What to produce: In the data below, find the line containing "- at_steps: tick" and the line containing "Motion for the", then reproduce them and every line between, exactly. Omit pictures.

(Beginning of Data below)

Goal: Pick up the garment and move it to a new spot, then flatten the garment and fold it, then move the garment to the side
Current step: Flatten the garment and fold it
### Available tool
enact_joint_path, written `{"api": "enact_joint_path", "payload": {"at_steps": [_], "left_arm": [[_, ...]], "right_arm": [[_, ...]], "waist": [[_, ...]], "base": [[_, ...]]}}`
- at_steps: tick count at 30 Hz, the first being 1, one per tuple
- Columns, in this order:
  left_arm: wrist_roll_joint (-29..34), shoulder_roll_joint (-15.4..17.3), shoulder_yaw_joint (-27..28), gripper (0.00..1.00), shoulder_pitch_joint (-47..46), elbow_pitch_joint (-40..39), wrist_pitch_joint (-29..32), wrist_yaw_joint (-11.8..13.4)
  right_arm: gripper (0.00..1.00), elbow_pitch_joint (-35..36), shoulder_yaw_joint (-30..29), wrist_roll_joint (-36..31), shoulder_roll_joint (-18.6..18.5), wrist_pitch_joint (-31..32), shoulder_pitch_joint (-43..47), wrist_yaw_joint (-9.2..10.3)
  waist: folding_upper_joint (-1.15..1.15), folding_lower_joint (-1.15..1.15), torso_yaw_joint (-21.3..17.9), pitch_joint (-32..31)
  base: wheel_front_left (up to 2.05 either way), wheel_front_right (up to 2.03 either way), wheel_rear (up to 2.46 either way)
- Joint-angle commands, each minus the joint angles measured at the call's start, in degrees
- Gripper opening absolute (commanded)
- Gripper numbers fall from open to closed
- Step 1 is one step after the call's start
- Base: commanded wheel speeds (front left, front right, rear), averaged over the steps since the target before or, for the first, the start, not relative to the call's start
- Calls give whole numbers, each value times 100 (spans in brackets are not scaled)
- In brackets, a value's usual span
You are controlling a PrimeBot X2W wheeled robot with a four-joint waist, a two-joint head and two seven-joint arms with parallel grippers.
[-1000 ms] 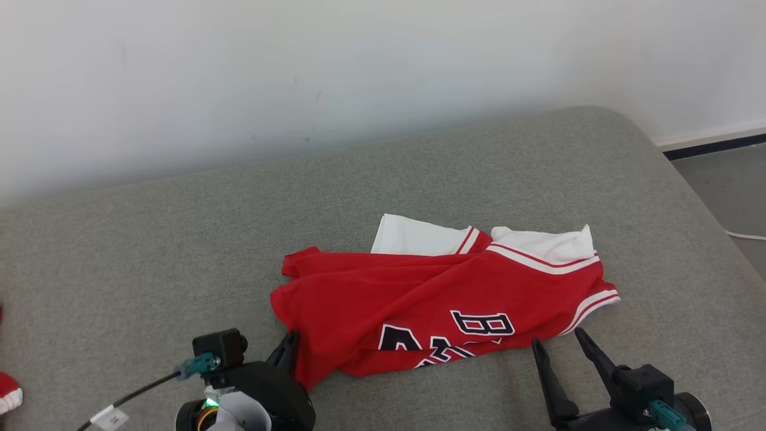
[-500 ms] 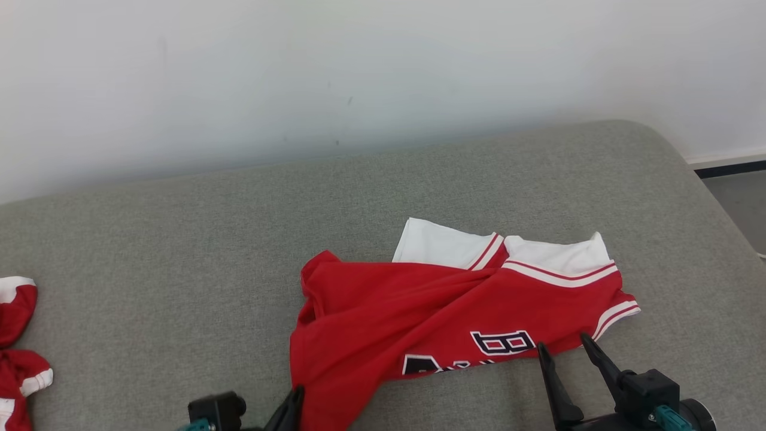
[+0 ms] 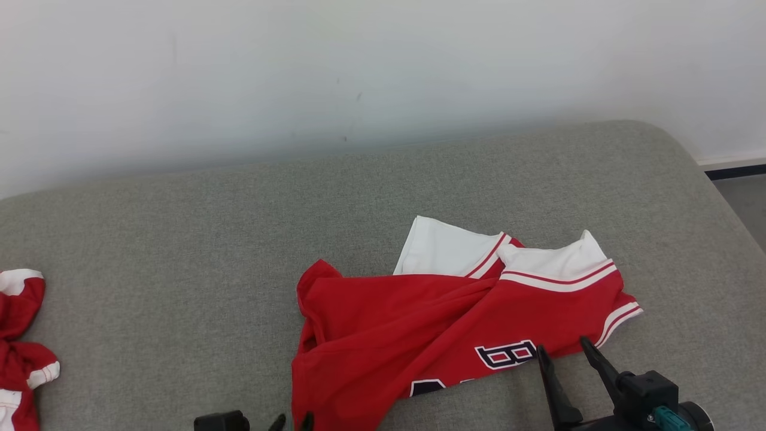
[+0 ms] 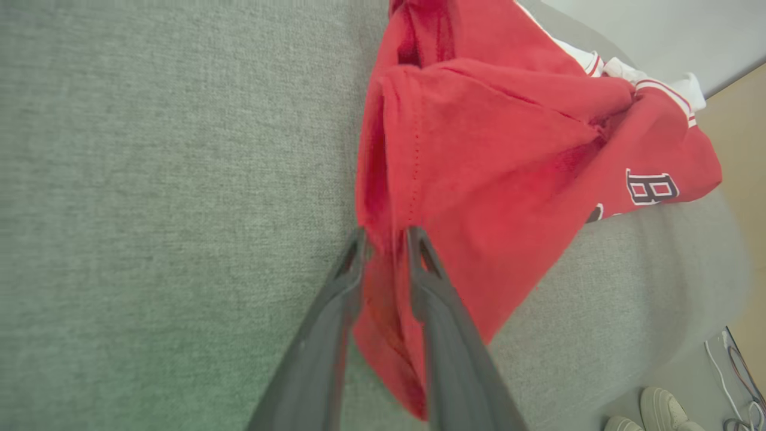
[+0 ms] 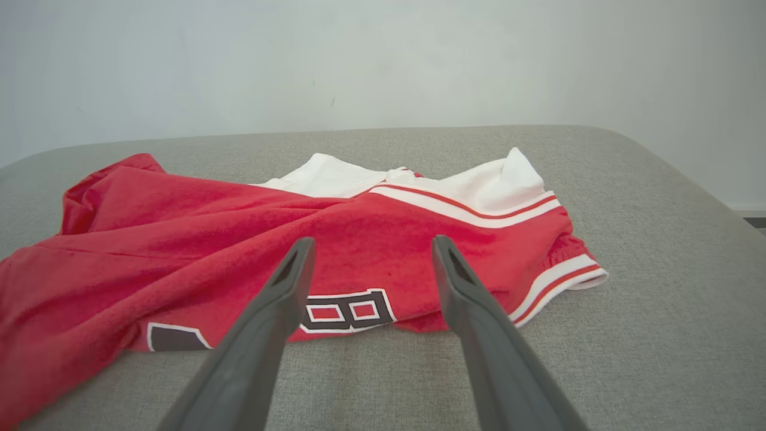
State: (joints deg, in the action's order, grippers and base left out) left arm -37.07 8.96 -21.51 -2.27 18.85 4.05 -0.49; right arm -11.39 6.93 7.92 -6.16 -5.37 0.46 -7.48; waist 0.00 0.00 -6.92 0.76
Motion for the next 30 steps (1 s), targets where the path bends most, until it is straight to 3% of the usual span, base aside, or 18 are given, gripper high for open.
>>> {"api": "enact_joint_path", "payload": {"at_steps": [1,14,23,30], "left_arm": [[54,16,28,100,54,-46,-33,32],[-114,137,272,100,-221,-344,-59,135],[-53,35,-8,100,-1291,-53,831,205],[105,-93,-157,100,-1815,487,1307,587]], "right_arm": [[100,1,-6,21,21,-3,27,-3],[100,16,-28,-4,48,2,7,-3],[100,13,43,-8,80,-2,-32,-3],[100,-32,66,22,102,-55,-115,-3]], "waist": [[0,0,3,-5],[0,0,21,-52],[0,0,-36,-8],[0,0,-257,97]], "base": [[0,0,0],[0,0,0],[0,0,0],[0,0,0]]}}
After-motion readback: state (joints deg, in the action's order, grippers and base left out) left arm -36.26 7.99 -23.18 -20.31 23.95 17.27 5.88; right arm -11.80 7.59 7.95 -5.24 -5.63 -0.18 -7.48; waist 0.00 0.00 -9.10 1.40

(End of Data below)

Solved problem:
- at_steps: tick count at 30 Hz, the first being 1, one per tuple
- Columns, in this order:
  left_arm: wrist_roll_joint (-29..34), shoulder_roll_joint (-15.4..17.3), shoulder_yaw_joint (-27..28), gripper (0.00..1.00), shoulder_pitch_joint (-47..46), elbow_pitch_joint (-40..39), wrist_pitch_joint (-29..32), wrist_yaw_joint (-11.8..13.4)
  right_arm: gripper (0.00..1.00), elbow_pitch_joint (-35..36), shoulder_yaw_joint (-30..29), wrist_roll_joint (-36..31), shoulder_roll_joint (-18.6..18.5), wrist_pitch_joint (-31..32), shoulder_pitch_joint (-43..47), wrist_yaw_joint (-9.2..10.3)
  waist: folding_upper_joint (-1.15..1.15), folding_lower_joint (-1.15..1.15), torso_yaw_joint (-21.3..17.9), pitch_joint (-32..31)
  base: wheel_front_left (up to 2.05 either way), wheel_front_right (up to 2.03 either way), wheel_rear (up to 2.46 either way)
- Joint-angle commands, each minus the joint angles measured at the call's start, in degrees
- Gripper opening absolute (commanded)
- Gripper numbers fall from open to closed
- Step 1 is one step after the call's start
- Base: commanded wheel speeds (front left, front right, rear), averaged over the steps since the target before or, for the first, the start, not relative to the call's start
- Calls give whole numbers, each value times 100 (spans in brackets are not scaled)
- In brackets, a value's usual span
You are controlling a PrimeBot X2W wheeled robot with a four-joint waist, a two-joint head and two seven-joint arms with parallel grippers.
[-1000 ms] 
[-500 ms] 
[+0 ms] 
[+0 ms] 
[+0 ms] 
State: (joints deg, in the action's order, grippers and base left out) left arm -37.07 8.96 -21.51 -2.27 18.85 4.05 -0.49; right arm -11.39 6.93 7.92 -6.16 -5.37 0.46 -7.48; waist 0.00 0.00 -6.92 0.76
Motion for the next 30 steps (1 s), targets where the path bends most, until it is straight to 3% of the usual span, base aside, or 18 are given, gripper high for open.

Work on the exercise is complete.